## TASK DESCRIPTION
The data below is to be returned in full and exactly.

## GIVEN INFORMATION

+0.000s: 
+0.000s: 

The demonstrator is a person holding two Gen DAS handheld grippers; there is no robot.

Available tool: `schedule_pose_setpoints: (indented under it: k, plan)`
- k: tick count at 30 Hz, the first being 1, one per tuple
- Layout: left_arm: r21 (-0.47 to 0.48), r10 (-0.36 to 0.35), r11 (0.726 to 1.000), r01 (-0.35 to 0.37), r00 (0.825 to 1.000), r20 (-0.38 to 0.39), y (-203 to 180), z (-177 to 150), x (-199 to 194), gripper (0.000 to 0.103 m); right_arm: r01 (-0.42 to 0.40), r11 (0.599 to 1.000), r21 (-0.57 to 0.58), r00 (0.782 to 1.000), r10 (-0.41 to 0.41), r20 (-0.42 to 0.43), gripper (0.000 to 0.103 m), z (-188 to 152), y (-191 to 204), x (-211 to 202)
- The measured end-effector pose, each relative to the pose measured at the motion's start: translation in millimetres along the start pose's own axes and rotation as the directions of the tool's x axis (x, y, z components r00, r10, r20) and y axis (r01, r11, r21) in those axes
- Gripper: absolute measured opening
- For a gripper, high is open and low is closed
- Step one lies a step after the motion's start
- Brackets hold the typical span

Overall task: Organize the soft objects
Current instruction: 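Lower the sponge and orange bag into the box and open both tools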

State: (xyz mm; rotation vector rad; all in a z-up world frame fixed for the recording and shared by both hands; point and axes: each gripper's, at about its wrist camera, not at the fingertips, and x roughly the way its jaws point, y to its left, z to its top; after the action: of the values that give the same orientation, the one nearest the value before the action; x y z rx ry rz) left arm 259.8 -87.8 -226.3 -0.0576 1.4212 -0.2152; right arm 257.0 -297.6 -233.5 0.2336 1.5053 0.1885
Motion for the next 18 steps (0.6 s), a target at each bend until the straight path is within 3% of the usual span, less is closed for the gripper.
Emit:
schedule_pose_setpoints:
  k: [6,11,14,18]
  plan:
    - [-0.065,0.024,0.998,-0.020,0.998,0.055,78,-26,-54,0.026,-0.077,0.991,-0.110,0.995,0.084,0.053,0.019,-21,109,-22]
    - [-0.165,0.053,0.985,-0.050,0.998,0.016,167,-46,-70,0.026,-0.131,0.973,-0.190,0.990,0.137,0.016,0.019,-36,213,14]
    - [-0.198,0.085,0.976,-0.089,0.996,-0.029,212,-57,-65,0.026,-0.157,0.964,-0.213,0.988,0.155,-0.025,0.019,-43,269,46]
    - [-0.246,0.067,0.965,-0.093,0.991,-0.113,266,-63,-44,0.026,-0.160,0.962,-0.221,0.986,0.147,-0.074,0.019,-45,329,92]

## EXERCISE OUTPUT
+0.000s: 
+0.000s: 

The demonstrator is a person holding two Gen DAS handheld grippers; there is no robot.

Available tool: `schedule_pose_setpoints: (indented under it: k, plan)`
- k: tick count at 30 Hz, the first being 1, one per tuple
- Layout: left_arm: r21 (-0.47 to 0.48), r10 (-0.36 to 0.35), r11 (0.726 to 1.000), r01 (-0.35 to 0.37), r00 (0.825 to 1.000), r20 (-0.38 to 0.39), y (-203 to 180), z (-177 to 150), x (-199 to 194), gripper (0.000 to 0.103 m); right_arm: r01 (-0.42 to 0.40), r11 (0.599 to 1.000), r21 (-0.57 to 0.58), r00 (0.782 to 1.000), r10 (-0.41 to 0.41), r20 (-0.42 to 0.43), gripper (0.000 to 0.103 m), z (-188 to 152), y (-191 to 204), x (-211 to 202)
- The measured end-effector pose, each relative to the pose measured at the motion's start: translation in millimetres along the start pose's own axes and rotation as the directions of the tool's x axis (x, y, z components r00, r10, r20) and y axis (r01, r11, r21) in those axes
- Gripper: absolute measured opening
- For a gripper, high is open and low is closed
- Step one lies a step after the motion's start
- Brackets hold the typical span

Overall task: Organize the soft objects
Current instruction: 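Lower the sponge and orange bag into the box and open both tools
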
State: (xyz mm; rotation vector rad; all in a z-up world frame fixed for the recording and shared by both hands; point and axes: each gripper's, at about its wrist camera, not at the fingertips, and x roughly the way its jaws point, y to its left, z to its top; after the action: of the values that give the same orientation, the one nearest the value before the action; x y z rx ry rz) left arm 259.8 -87.8 -226.3 -0.0576 1.4212 -0.2152; right arm 257.0 -297.6 -233.5 0.2336 1.5053 0.1885
Motion for the next 18 steps (0.6 s), a target at each bend until the straight path is within 3% of the usual span, less is closed for the gripper.
Emit:
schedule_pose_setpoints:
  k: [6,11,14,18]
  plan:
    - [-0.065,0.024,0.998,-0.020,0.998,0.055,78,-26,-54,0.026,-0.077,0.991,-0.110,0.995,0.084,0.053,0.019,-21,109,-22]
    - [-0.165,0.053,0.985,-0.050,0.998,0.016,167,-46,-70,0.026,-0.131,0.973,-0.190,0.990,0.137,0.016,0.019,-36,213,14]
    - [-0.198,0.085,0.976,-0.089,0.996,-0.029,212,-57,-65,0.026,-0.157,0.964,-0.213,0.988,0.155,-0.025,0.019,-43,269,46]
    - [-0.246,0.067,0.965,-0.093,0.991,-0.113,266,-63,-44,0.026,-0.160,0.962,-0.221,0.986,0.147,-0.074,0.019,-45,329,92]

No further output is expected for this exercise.